What to work on
Quote the material exactly from the line that contains "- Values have" through its last line. Any pictures are to be left out.

Provided data
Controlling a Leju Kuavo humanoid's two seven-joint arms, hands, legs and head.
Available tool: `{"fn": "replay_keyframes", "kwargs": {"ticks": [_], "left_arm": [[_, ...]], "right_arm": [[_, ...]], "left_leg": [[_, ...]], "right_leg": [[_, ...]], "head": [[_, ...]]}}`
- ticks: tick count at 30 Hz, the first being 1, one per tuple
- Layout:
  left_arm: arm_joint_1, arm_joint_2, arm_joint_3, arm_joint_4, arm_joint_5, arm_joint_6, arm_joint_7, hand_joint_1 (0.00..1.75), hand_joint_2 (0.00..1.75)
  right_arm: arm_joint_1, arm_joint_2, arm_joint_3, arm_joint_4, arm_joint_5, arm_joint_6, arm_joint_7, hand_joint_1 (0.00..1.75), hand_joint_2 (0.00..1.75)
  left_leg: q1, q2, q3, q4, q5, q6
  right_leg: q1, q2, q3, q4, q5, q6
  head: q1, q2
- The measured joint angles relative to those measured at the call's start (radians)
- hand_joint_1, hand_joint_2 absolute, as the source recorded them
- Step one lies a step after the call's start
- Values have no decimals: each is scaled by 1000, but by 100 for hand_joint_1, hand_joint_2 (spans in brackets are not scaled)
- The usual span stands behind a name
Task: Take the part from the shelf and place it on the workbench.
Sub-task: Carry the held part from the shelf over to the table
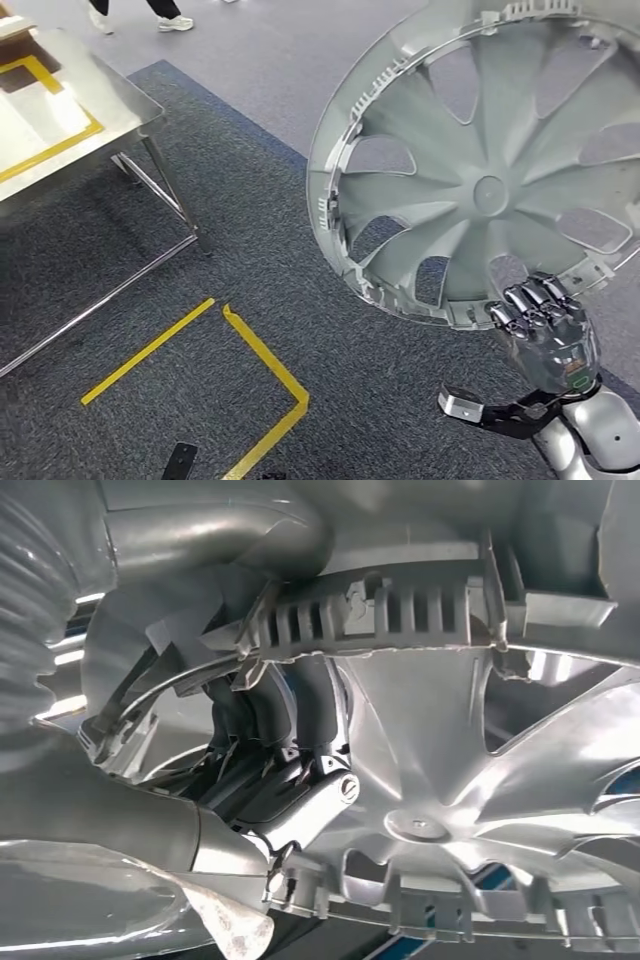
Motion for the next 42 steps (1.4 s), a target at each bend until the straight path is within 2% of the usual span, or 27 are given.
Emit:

Output
- Values have no decimals: each is scaled by 1000, but by 100 for hand_joint_1, hand_joint_2 (spans in brackets are not scaled)
- The usual span stands behind a name
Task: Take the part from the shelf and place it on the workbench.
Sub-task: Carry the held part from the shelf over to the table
Motion for the next 42 steps (1.4 s), a target at each bend until the straight path is within 2% of the usual span, or 27 are given.
Emit:

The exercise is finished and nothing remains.